● WHAT IS NEEDED: Go through the listing below and gather every line with the word "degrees".
___ DATA TO USE
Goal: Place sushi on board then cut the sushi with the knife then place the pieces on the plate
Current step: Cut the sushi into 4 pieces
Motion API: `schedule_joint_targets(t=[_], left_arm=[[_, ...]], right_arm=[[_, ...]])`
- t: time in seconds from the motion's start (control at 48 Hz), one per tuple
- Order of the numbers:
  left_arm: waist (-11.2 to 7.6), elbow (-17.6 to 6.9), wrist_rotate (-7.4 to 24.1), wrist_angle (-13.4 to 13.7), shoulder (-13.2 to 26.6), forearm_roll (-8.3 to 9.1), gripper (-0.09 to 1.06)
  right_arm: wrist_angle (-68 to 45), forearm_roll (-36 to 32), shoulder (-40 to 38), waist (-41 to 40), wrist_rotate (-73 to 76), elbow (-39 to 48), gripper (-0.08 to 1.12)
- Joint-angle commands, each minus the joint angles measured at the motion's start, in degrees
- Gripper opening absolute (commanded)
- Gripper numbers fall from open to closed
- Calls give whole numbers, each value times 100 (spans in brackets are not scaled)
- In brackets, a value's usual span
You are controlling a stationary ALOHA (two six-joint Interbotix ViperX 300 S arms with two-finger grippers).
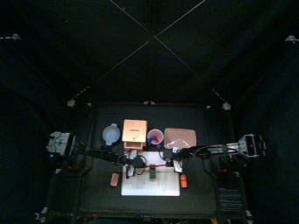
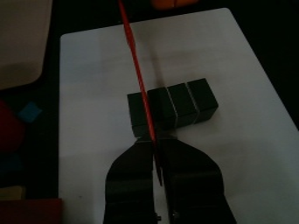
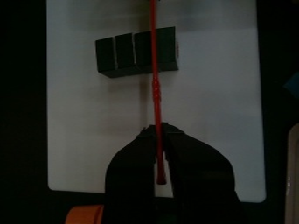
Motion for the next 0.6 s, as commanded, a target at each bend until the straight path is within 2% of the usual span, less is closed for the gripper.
schedule_joint_targets(t=[0.021,0.333,0.604], left_arm=[[-35,-255,35,-53,-44,35,31],[0,-272,35,-44,53,26,31],[0,-290,44,-44,360,35,31]], right_arm=[[-185,9,-70,0,-9,-53,23],[-290,-18,53,0,-9,-26,23],[-536,18,773,70,-9,-18,23]])
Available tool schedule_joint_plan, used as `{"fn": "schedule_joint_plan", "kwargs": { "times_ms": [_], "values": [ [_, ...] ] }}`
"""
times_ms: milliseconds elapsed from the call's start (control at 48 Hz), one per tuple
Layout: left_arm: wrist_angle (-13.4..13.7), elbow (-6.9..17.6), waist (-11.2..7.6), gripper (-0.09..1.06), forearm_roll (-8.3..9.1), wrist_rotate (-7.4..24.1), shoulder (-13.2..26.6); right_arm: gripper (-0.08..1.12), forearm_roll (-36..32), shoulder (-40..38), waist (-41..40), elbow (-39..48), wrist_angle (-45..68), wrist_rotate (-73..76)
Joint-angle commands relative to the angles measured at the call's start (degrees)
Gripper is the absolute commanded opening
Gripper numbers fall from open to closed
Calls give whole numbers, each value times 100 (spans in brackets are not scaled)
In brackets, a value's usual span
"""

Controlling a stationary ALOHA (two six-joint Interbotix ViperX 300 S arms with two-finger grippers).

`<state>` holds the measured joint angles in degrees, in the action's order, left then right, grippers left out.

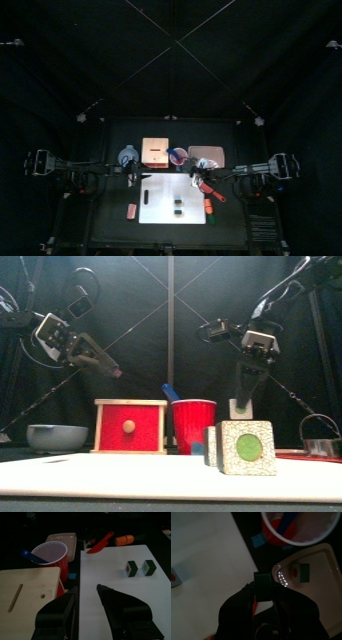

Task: Place sushi on board then cut the sushi with the knife then place the pieces on the plate
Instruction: Place the 4 sushi pieces on the plate

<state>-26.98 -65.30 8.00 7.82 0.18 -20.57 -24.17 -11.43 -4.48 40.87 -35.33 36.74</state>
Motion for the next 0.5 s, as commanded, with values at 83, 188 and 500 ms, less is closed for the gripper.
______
● RESPONSE TO THE TASK:
- Joint-angle commands, each minus the joint angles measured at the motion's start, in degrees
Joint-angle commands relative to the angles measured at the call's start (degrees)
`<state>` holds the measured joint angles in degrees, in the action's order, left then right, grippers left out.

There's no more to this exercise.